Task goal:
Exact copies of all the records below should be returned.
***
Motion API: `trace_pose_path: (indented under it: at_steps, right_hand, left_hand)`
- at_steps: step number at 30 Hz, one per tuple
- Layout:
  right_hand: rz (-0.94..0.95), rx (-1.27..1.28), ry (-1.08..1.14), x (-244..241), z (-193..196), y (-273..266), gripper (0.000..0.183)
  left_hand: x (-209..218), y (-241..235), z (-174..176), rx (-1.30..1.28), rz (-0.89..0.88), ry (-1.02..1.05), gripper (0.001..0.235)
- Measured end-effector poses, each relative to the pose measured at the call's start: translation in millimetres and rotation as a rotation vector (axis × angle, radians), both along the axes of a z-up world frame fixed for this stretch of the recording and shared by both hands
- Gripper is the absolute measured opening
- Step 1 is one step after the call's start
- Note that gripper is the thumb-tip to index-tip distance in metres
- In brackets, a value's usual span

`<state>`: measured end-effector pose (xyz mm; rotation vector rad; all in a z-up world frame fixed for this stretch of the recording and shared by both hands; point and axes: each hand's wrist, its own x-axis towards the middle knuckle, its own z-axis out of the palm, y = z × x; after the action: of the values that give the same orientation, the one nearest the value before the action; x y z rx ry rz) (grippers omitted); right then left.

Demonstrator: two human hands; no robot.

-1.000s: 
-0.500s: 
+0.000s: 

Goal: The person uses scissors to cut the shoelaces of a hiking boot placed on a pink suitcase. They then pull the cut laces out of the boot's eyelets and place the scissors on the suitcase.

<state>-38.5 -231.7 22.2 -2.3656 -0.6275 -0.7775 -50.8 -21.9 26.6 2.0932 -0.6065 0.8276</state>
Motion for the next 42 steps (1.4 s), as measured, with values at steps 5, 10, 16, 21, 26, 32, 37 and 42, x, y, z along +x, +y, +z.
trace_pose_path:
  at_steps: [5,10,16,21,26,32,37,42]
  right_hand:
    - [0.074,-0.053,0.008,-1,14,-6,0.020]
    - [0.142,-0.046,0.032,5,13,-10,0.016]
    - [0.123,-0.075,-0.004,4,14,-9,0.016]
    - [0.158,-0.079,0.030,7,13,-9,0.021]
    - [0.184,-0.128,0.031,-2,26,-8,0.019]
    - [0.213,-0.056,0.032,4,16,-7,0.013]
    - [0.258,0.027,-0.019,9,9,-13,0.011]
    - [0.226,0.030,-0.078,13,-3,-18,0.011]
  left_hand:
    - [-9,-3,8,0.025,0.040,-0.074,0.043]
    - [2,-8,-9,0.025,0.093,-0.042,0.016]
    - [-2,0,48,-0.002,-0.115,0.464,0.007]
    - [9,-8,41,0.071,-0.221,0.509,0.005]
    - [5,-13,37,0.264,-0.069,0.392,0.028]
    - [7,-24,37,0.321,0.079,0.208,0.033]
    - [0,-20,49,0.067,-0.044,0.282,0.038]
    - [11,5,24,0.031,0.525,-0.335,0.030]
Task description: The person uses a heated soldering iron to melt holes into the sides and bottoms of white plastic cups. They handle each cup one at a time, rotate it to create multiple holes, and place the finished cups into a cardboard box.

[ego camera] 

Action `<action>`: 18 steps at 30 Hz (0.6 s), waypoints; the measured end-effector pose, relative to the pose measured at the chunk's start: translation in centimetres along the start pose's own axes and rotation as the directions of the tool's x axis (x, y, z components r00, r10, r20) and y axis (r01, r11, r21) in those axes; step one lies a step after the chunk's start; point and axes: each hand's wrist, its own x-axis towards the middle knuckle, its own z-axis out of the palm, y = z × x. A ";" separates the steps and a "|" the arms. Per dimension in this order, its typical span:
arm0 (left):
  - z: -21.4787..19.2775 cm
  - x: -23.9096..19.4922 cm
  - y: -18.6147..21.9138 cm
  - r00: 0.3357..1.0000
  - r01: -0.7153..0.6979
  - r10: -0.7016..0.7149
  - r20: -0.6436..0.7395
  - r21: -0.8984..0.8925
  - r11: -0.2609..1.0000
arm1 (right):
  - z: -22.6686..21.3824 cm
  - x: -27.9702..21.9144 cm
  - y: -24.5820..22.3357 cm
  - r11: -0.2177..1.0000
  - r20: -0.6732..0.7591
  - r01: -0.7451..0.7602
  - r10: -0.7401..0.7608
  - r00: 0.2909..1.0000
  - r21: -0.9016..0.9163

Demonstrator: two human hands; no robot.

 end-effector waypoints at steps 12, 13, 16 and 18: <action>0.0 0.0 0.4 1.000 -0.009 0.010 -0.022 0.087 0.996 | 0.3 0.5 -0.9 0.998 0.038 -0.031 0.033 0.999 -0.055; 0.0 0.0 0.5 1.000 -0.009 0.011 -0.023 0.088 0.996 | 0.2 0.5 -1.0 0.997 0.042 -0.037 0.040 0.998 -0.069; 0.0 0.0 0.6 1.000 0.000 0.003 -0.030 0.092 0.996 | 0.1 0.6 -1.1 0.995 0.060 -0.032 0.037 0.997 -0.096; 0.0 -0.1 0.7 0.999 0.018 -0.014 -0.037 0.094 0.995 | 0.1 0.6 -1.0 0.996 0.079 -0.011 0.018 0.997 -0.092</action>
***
Task answer:
Motion API: `trace_pose_path: (indented under it: at_steps, right_hand, left_hand)`
- at_steps: step number at 30 Hz, one per tuple
- Layout:
  right_hand: rz (-0.94..0.95), rx (-1.27..1.28), ry (-1.08..1.14), x (-244..241), z (-193..196), y (-273..266), gripper (0.000..0.183)
  left_hand: x (-209..218), y (-241..235), z (-174..176), rx (-1.30..1.28), rz (-0.89..0.88), ry (-1.02..1.05), gripper (0.001..0.235)
- Measured end-effector poses, each relative to the pose measured at the call's start: translation in millimetres and rotation as a rotation vector (axis × angle, radians), both along the axes of a z-up world frame fixed for this stretch of the recording and shared by both hands
- Gripper is the absolute measured opening
- Step 1 is one step after the call's start
- Note that gripper is the thumb-tip to index-tip distance in metres
- In brackets, a value's usual span

`<state>`: measured end-effector pose (xyz mm; rotation vector rad; all in a z-up world frame fixed for this stretch of the recording and shared by both hands; point and axes: each hand's wrist, its own x-axis towards the middle knuckle, its own z-axis out of the palm, y = z × x; after the action: of the values that give the same orientation, the one nearest the value before the action; x y z rx ry rz) (grippers omitted); right then left.

Demonstrator: two human hands; no robot.

-1.000s: 
-0.500s: 
+0.000s: 

Goal: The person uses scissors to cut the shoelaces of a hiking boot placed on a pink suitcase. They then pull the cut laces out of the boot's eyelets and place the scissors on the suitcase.

<state>-38.5 -231.7 22.2 -2.3656 -0.6275 -0.7775 -50.8 -21.9 26.6 2.0932 -0.6065 0.8276</state>
Motion for the next 42 steps (1.4 s), as measured, with values at steps 5, 10, 16, 21, 26, 32, 37 and 42, x, y, z along +x, +y, +z.
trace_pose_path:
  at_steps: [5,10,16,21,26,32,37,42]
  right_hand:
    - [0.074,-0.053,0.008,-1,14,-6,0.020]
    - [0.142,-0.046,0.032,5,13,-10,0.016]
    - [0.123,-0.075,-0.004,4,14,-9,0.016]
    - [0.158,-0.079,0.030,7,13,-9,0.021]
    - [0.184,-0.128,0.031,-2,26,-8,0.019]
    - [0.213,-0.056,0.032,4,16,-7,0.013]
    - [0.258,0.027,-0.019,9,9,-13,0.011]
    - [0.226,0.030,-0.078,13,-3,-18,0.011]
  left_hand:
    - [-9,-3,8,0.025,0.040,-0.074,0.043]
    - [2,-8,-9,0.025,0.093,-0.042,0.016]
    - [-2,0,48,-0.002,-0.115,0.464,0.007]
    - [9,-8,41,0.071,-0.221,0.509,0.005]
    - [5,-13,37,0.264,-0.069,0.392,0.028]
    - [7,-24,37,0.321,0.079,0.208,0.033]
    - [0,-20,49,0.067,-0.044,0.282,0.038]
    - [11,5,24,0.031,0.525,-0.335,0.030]
Task description: The person uses a heated soldering iron to melt holes into the sides and bottoms of white plastic cups. They handle each cup one at a time, rotate it to create multiple holes, and place the finished cups into a cardboard box.

[ego camera] 

Action `<action>`: 18 steps at 30 Hz (0.6 s), waypoints; the measured end-effector pose, relative to the pose measured at the chunk's start: translation in centimetres along the start pose's own axes and rotation as the directions of the tool's x axis (x, y, z components r00, r10, r20) and y axis (r01, r11, r21) in those axes; step one lies a step after the chunk's start; point and axes: each hand's wrist, its own x-axis towards the middle knuckle, its own z-axis out of the palm, y = z × x. A ";" separates the steps and a "|" the arms. Per dimension in this order, its typical span:
arm0 (left):
  - z: -21.4787..19.2775 cm
  - x: -23.9096..19.4922 cm
  - y: -18.6147..21.9138 cm
  - r00: 0.3357..1.0000
  - r01: -0.7153..0.6979
  - r10: -0.7016..0.7149
  - r20: -0.6436..0.7395
  - r21: -0.8984..0.8925
  - r11: -0.2609..1.0000
arm1 (right):
  - z: -22.6686..21.3824 cm
  - x: -27.9702..21.9144 cm
  - y: -24.5820..22.3357 cm
  - r11: -0.2177..1.0000
  - r20: -0.6732..0.7591
  - r01: -0.7451..0.7602
  - r10: -0.7401..0.7608
  - r00: 0.2909..1.0000
  - r21: -0.9016..0.9163

Demonstrator: two human hands; no robot.

 end-effector waypoints at steps 12, 13, 16 and 18: <action>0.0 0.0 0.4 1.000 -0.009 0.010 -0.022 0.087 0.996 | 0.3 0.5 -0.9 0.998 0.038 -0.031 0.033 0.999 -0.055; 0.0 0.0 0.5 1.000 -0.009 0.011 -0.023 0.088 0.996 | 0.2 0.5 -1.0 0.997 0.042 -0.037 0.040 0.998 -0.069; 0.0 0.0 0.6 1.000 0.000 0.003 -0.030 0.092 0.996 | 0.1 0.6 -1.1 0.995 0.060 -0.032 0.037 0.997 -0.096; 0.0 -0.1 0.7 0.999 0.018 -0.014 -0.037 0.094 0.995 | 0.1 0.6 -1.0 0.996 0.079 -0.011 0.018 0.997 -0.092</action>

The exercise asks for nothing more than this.